Task instructions
An exact copy of every record, with no pictures, please.

Data to examine
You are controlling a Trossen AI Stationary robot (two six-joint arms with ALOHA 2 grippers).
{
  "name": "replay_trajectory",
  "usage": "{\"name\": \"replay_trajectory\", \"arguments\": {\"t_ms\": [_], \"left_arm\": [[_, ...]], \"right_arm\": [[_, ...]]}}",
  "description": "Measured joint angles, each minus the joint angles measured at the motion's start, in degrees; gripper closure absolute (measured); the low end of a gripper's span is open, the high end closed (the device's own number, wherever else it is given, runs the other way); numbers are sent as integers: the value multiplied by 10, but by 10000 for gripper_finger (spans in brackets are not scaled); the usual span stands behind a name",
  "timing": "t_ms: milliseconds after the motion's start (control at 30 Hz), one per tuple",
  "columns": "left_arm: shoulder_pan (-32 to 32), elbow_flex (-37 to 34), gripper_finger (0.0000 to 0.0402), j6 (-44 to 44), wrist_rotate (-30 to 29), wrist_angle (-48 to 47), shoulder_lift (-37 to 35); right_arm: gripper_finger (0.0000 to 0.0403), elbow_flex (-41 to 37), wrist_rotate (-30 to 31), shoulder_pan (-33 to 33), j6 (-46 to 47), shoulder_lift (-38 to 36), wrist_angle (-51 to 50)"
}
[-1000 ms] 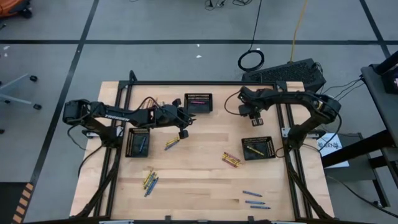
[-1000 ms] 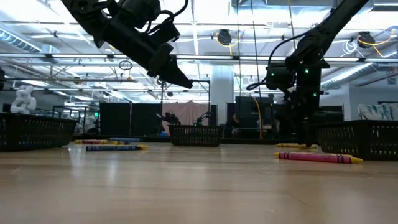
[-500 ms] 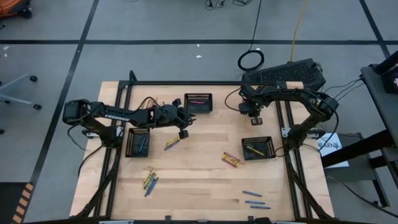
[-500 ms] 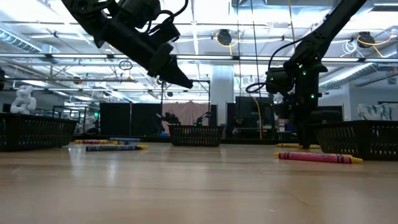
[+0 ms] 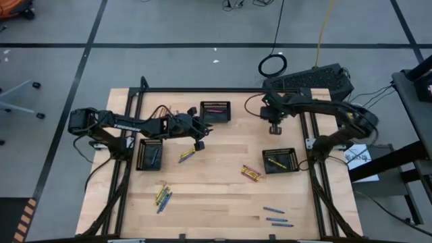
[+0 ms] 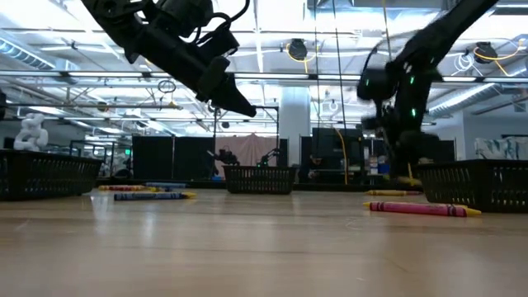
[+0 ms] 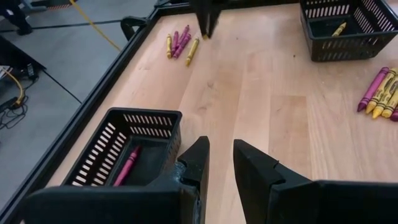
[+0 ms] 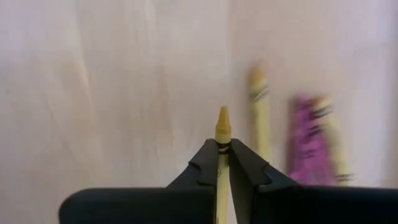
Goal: Sort crayons
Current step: Put the yellow crayon into the bottom right black bin, then put the blue crayon into the bottom left black bin
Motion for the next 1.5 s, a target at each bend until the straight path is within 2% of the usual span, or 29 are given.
{"name": "replay_trajectory", "arguments": {"t_ms": [200,400,567,667,833,1200,1333,1500], "left_arm": [[0,0,332,0,0,-2,0],[0,0,332,0,0,-2,0],[0,0,332,0,0,-2,0],[0,0,332,0,0,-2,0],[0,0,332,0,0,-2,0],[0,0,332,0,0,-2,0],[0,0,332,0,0,-2,0],[0,0,332,0,0,-2,0]], "right_arm": [[402,0,-8,68,107,-136,-27],[402,0,-104,169,284,-252,-76],[403,0,-142,265,412,-297,-115],[403,0,-140,316,455,-293,-158],[403,-28,-139,374,499,-263,-158],[399,-113,-124,422,530,-179,-100],[375,-115,-82,422,528,-157,-100],[321,-115,-56,422,516,-151,-96]]}}
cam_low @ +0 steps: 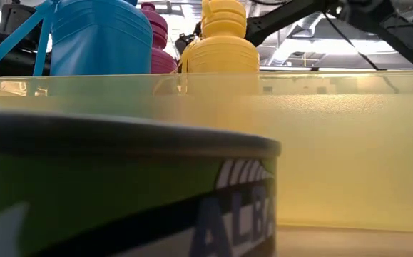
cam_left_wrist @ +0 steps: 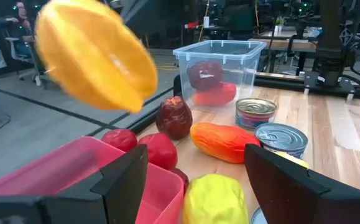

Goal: Pick & Place Food Item
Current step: Put the starfruit into the red bin

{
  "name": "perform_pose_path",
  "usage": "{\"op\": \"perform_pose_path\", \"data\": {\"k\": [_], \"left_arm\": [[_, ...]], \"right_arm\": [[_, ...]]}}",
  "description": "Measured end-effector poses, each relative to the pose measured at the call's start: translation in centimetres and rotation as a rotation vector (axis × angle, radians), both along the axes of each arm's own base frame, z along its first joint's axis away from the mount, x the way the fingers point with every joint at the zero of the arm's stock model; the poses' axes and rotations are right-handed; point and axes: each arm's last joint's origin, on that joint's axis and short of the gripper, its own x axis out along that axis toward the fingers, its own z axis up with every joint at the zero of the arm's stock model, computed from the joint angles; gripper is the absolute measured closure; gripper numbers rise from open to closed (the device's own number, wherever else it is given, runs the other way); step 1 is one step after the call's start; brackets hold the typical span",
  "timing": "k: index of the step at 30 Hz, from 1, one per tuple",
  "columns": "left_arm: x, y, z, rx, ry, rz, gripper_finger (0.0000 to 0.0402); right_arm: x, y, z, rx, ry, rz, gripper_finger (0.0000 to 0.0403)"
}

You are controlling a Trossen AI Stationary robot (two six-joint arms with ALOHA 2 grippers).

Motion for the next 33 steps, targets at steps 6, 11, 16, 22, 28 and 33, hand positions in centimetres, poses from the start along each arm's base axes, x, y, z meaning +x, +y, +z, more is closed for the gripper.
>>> {"op": "perform_pose_path", "data": {"k": [6,11,16,22,28,33], "left_arm": [[0.0,0.0,0.0,0.0,0.0,0.0,0.0142],[0.0,0.0,0.0,0.0,0.0,0.0,0.0142],[0.0,0.0,0.0,0.0,0.0,0.0,0.0142],[0.0,0.0,0.0,-0.001,-0.003,0.0,0.0142],[0.0,0.0,0.0,-0.001,-0.005,0.0,0.0142],[0.0,0.0,0.0,-0.001,-0.005,0.0,0.0142]], "right_arm": [[1.2,-0.5,-1.2,0.041,0.053,-0.006,0.0403],[1.5,-0.7,-1.6,0.067,0.082,-0.013,0.0403],[1.5,-0.7,-2.2,0.092,0.108,-0.018,0.0403],[1.5,-0.6,-2.3,0.1,0.122,-0.018,0.0403],[1.5,-0.5,-2.3,0.119,0.121,-0.028,0.0402],[1.5,-0.5,-2.3,0.116,0.125,-0.026,0.0398]]}}
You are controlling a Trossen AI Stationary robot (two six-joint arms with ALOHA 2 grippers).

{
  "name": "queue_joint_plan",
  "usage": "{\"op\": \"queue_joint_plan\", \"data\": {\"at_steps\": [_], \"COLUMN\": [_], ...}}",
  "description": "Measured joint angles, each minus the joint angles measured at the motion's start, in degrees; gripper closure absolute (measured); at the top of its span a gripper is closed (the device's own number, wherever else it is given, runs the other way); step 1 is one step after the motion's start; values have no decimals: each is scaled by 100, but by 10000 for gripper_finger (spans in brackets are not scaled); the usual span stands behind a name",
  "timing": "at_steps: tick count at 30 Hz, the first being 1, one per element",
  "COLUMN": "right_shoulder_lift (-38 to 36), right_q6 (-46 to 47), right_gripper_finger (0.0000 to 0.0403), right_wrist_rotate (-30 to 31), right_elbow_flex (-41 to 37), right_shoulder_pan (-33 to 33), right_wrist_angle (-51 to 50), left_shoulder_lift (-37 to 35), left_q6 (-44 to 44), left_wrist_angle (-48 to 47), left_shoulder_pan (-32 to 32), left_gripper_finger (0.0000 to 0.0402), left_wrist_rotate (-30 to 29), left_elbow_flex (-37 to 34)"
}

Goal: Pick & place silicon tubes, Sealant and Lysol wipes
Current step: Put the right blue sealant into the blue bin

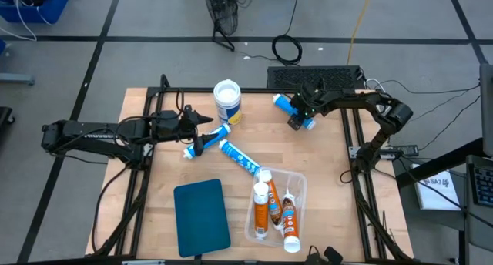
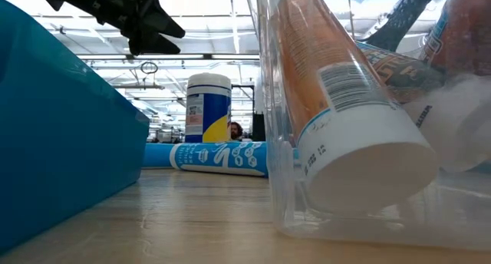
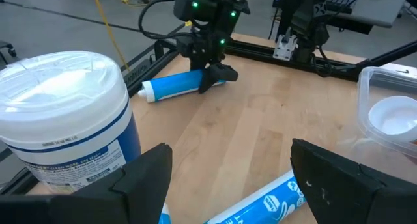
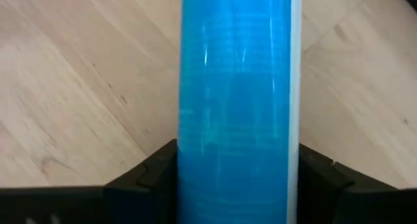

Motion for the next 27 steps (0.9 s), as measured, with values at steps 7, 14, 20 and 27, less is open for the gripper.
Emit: {"op": "queue_joint_plan", "data": {"at_steps": [7,14,20,27], "right_shoulder_lift": [-119,-1361,-2776,-3815], "right_q6": [144,177,518,871], "right_gripper_finger": [201,201,201,202], "right_wrist_rotate": [18,78,23,-152], "right_elbow_flex": [-7,-64,-40,-635], "right_shoulder_pan": [74,409,990,2416], "right_wrist_angle": [52,269,512,2497], "left_shoulder_lift": [0,0,2,2], "left_q6": [46,44,26,5], "left_wrist_angle": [0,0,1,110], "left_shoulder_pan": [0,0,-7,-2], "left_gripper_finger": [96,96,96,96], "left_wrist_rotate": [0,6,17,-35], "left_elbow_flex": [0,0,0,0]}}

Task result
You are controlling a Trossen AI Stationary robot (two six-joint arms with ALOHA 2 grippers).
{
  "name": "replay_trajectory",
  "usage": "{\"name\": \"replay_trajectory\", \"arguments\": {\"t_ms\": [_], \"left_arm\": [[_, ...]], \"right_arm\": [[_, ...]]}}",
  "description": "Measured joint angles, each minus the joint angles measured at the motion's start, in degrees; gripper closure absolute (measured); the low end of a gripper's span is open, the high end closed (the device's own number, wherever else it is given, runs the other way); numbers are sent as integers: the value multiplied by 10, but by 10000 for gripper_finger (spans in brackets are not scaled); the usual span stands behind a name",
  "timing": "t_ms: milliseconds after the motion's start (control at 30 Hz), one per tuple",
  "columns": "left_arm: shoulder_pan (-32 to 32), elbow_flex (-37 to 34), gripper_finger (0.0000 to 0.0402), j6 (-44 to 44), wrist_rotate (-30 to 29), wrist_angle (-48 to 47), shoulder_lift (-37 to 35); right_arm: gripper_finger (0.0000 to 0.0403), elbow_flex (-41 to 37), wrist_rotate (-30 to 31), shoulder_pan (-33 to 33), j6 (-46 to 47), shoulder_lift (-38 to 36), wrist_angle (-51 to 50)"
}
[-1000 ms] 
[-1000 ms] 
[-500 ms] 
[-500 ms] 
[+0 ms] 
[+0 ms] 
[+0 ms] 
[+0 ms] 
Goal: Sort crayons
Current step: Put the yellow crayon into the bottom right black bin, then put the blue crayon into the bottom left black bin
Motion for the next 1.5 s, a target at each bend until the straight path is within 2% of the usual span, or 29 are given.
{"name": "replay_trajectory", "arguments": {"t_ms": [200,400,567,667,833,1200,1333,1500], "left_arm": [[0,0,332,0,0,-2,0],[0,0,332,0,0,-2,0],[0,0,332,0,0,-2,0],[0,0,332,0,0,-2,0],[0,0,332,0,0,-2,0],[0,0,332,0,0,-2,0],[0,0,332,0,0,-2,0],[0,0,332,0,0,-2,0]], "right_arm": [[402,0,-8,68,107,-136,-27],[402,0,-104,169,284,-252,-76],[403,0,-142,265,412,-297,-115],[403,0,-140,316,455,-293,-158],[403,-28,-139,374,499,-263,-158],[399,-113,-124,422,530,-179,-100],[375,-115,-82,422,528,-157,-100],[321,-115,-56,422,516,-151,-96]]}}
cam_low @ +0 steps: 
cam_left_wrist @ +0 steps: 

Goal: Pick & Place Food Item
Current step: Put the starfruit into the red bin

{
  "name": "perform_pose_path",
  "usage": "{\"op\": \"perform_pose_path\", \"data\": {\"k\": [_], \"left_arm\": [[_, ...]], \"right_arm\": [[_, ...]]}}",
  "description": "Measured end-effector poses, each relative to the pose measured at the call's start: translation in centimetres and rotation as a rotation vector (axis × angle, radians), both along the axes of each arm's own base frame, z along its first joint's axis away from the mount, x the way the fingers point with every joint at the zero of the arm's stock model; the poses' axes and rotations are right-handed; point and axes: each arm's last joint's origin, on that joint's axis and short of the gripper, its own x axis out along that axis toward the fingers, its own z axis up with every joint at the zero of the arm's stock model, computed from the joint angles; gripper is the absolute measured closure; gripper numbers rise from open to closed (the device's own number, wherever else it is given, runs the other way); step 1 is one step after the call's start; brackets hold the typical span",
  "timing": "k: index of the step at 30 Hz, from 1, one per tuple",
  "columns": "left_arm: x, y, z, rx, ry, rz, gripper_finger (0.0000 to 0.0402); right_arm: x, y, z, rx, ry, rz, gripper_finger (0.0000 to 0.0403)"
}

You are controlling a Trossen AI Stationary robot (two six-joint arms with ALOHA 2 grippers).

Motion for the next 33 steps, targets at steps 6, 11, 16, 22, 28 and 33, hand positions in centimetres, poses from the start along each arm's base axes, x, y, z meaning +x, +y, +z, more is closed for the gripper.
>>> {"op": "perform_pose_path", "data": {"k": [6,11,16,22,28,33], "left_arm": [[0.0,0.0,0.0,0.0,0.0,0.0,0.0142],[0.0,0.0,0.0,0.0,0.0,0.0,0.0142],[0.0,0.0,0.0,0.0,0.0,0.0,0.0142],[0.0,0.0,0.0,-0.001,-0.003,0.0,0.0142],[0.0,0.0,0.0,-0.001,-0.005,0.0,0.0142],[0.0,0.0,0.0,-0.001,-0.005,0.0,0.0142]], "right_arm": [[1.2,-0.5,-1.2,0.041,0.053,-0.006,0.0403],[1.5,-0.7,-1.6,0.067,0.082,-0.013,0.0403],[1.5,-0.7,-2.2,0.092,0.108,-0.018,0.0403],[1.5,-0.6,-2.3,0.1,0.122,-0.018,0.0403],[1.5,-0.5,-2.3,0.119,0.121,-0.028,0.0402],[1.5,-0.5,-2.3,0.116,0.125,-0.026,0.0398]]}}
You are controlling a Trossen AI Stationary robot (two six-joint arms with ALOHA 2 grippers).

{
  "name": "queue_joint_plan",
  "usage": "{\"op\": \"queue_joint_plan\", \"data\": {\"at_steps\": [_], \"COLUMN\": [_], ...}}",
  "description": "Measured joint angles, each minus the joint angles measured at the motion's start, in degrees; gripper closure absolute (measured); at the top of its span a gripper is closed (the device's own number, wherever else it is given, runs the other way); step 1 is one step after the motion's start; values have no decimals: each is scaled by 100, but by 10000 for gripper_finger (spans in brackets are not scaled); the usual span stands behind a name",
  "timing": "at_steps: tick count at 30 Hz, the first being 1, one per element",
  "COLUMN": "right_shoulder_lift (-38 to 36), right_q6 (-46 to 47), right_gripper_finger (0.0000 to 0.0403), right_wrist_rotate (-30 to 31), right_elbow_flex (-41 to 37), right_shoulder_pan (-33 to 33), right_wrist_angle (-51 to 50), left_shoulder_lift (-37 to 35), left_q6 (-44 to 44), left_wrist_angle (-48 to 47), left_shoulder_pan (-32 to 32), left_gripper_finger (0.0000 to 0.0402), left_wrist_rotate (-30 to 29), left_elbow_flex (-37 to 34)"
}

Goal: Pick & place silicon tubes, Sealant and Lysol wipes
Current step: Put the right blue sealant into the blue bin


Motion for the next 27 steps (0.9 s), as measured, with values at steps 7, 14, 20 and 27, less is open for the gripper.
Emit: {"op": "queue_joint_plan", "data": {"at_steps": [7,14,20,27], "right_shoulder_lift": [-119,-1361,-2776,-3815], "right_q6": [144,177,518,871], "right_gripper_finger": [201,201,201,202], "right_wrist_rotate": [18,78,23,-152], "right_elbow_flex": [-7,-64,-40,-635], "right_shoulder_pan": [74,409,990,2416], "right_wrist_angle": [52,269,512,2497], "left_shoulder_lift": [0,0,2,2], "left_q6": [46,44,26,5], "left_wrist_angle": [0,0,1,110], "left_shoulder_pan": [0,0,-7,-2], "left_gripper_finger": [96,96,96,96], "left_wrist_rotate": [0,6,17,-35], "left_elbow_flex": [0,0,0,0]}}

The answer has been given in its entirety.